Des agents immobiliers tentent de vendre plus de 1 million de dollars un terrain lourdement inondé au printemps dernier dans l'île Bizard, à Montréal, en vantant la possibilité d'y construire « immédiatement » 18 maisons.
« Occasion à saisir ! Terrain bord de l'eau et prêt à construire immédiatement », écrivent les courtiers Alexandre Couturier et France d'Amours, de RE/MAX.
Les photos aériennes incluses dans la fiche de vente montrent un terrain boisé et luxuriant, alors que le cours de la rivière des Prairies est à un niveau normal. Mais les photos prises par La Presse en mai dernier montrent une autre réalité.
Le maire de l'arrondissement de L'Île-Bizard-Sainte-Geneviève, Normand Marinacci, se souvient lui aussi d'avoir vu ce boisé lourdement inondé. Malgré les arguments de vente de RE/MAX, il promet en entrevue de s'opposer à toute construction à cet endroit, situé juste à côté du pont de la petite île Mercier, devenu un symbole des inondations. Le lien avait été complètement submergé par les flots.
« C'est l'intention du conseil d'arrondissement de ne pas permettre la construction sur ce terrain », a indiqué M. Marinacci en évoquant les dégâts du printemps 2017.
« La volonté du conseil d'arrondissement, c'est de maintenir cette zone comme espace naturel, a-t-il continué. C'est une zone à risque, surtout avec l'expérience qu'on vient de vivre », dit Normand Marinacci.
Il a ajouté que ses services avaient reçu une demande de permis de construction pour cet espace. « Évidemment, il reste des recherches à faire », mais les demandeurs ne devraient pas se faire d'illusions, a-t-il continué.
Joint au téléphone, le courtier immobilier Alexandre Couturier a d'abord expliqué que le plus gros du terrain était effectivement situé dans une zone inondable de récurrence de 20 ans (risque assez élevé), mais qu'une « portion » se trouvait dans une zone inondable de récurrence de 100 ans (risque habituellement acceptable pour la construction d'habitations). « C'est sûr qu'on ne peut pas construire sur le bord de l'eau, mais il y a une petite zone où il est possible de construire », a-t-il dit.
UN TERRAIN ÉVALUÉ À 412 000 $
Le terrain est offert au prix de 1,1 million. Son évaluation municipale est de 412 000 $.
La fiche immobilière précise que « le zonage permet la construction d'un projet domiciliaire unifamilial allant jusqu'à 18 unités de type maison à étages (jumelées ou en rangée) ».
Après avoir offert de faire parvenir à La Presse la documentation relative au risque d'inondation sur le terrain, M. Couturier a rappelé pour dire que son client s'opposait à la transmission des informations.

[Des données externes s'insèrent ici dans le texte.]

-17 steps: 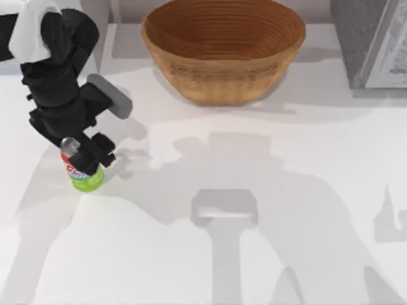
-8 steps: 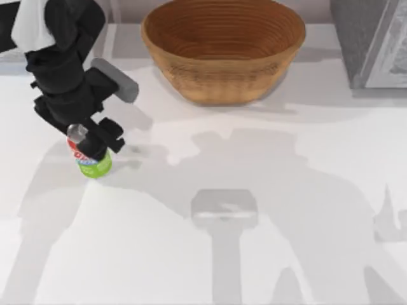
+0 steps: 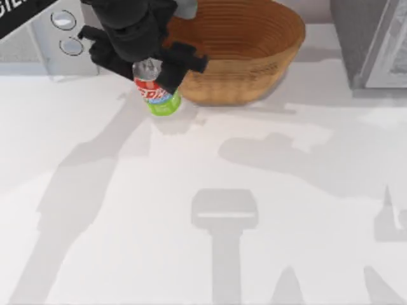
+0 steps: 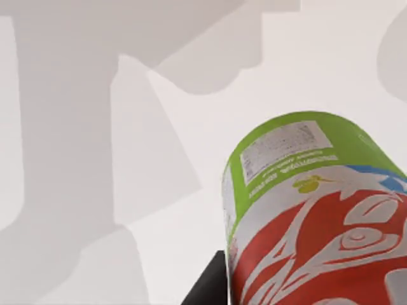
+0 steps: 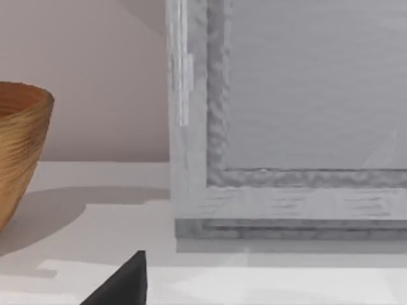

Il n'a pas non plus voulu révéler l'identité du propriétaire ni l'adresse correspondant au terrain.
Le courtier immobilier a reconnu que même si son annonce évoquait la possibilité de construire « immédiatement », le propriétaire était en fait « en train d'essayer d'obtenir un permis de construction ». « C'est sûr que si on a une offre d'achat, ça va être conditionnel à la vérification du zonage et du permis de construction », a-t-il dit.
Vers la fin de l'épisode d'inondations majeures du printemps dernier, le premier ministre Philippe Couillard avait annoncé que le gouvernement se pencherait « très rapidement » sur les cartes des zones inondables interdites à la construction afin de les mettre à jour. « Bien sûr, tout ça doit être appuyé sur un avis scientifique robuste et bien reconnu », avait-il ajouté.